Characteristics of vertical atmosphere based on five-year microwave remote sensing data over Wuhan region

Abstract

To enhance the understandings of the regional climatic characteristics, vertical distributions of temperature and relative humidity (RH), height of atmospheric boundary layer (ABLH), integrated water vapor (IWV), and liquid water path (LWP) were analyzed based on five-year observations from a ground-based microwave radiometer over Wuhan. Performance of ground-based microwave radiometer (MWR) was also estimated by comparing with the radiosonde (RS) data. The temperature profile measured by the microwave radiometer was better under cloudy conditions, while the RH profile had higher accuracy under cloud-free conditions. The IWV from MWR generally showed a good consistency with RS data (R2 > 0.95), whereas a slight underestimation was found under cloud-free conditions as the slope of linear regression was 0.898. Variations of temperature and humidity profiles showed a distinct seasonal cycle in this region. Two abrupt turning points happened around April and October respectively, resulting in cold winters and hot and wet summers.
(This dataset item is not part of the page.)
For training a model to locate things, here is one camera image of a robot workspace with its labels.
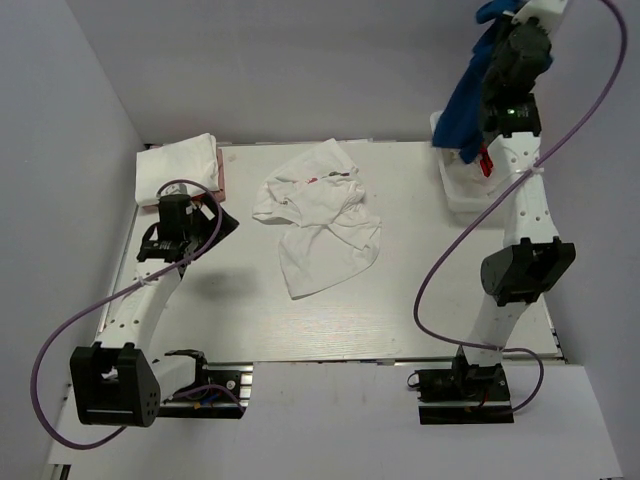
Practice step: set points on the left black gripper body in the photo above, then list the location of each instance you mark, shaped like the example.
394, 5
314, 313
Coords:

The highest and lowest values of temperature appeared at ~15 and ~ 6 local time respectively and the vertical extension of temperature fluctuated between 5 and 7 km depending on the season, mainly related to incoming solar irradiation intensity. Due to the inhomogeneity of temperature changes in vertical direction, the ABLH also showed distinct diurnal (0.79–1.98 km) and seasonal (1.12–2.01 km) variations. The IWV was a unimodal distribution in a year. The minimum and maximum were found in December (~10.3 kg/m2) and July (~54.7 kg/m2). An abnormal high RH (a positive anomaly of ~5.7% below 2 km) was observed in February, higher than January and March. Meanwhile, the highest average LWP (114.4 g/m2) was also observed in February. Low temperature and increasing IWV caused more water vapor to condense into water droplets and form clouds in the atmosphere, and thus the RH and LWP increased. The above findings provided estimations of microwave radiometer performance and enhanced our understandings of the regional climatic characteristics.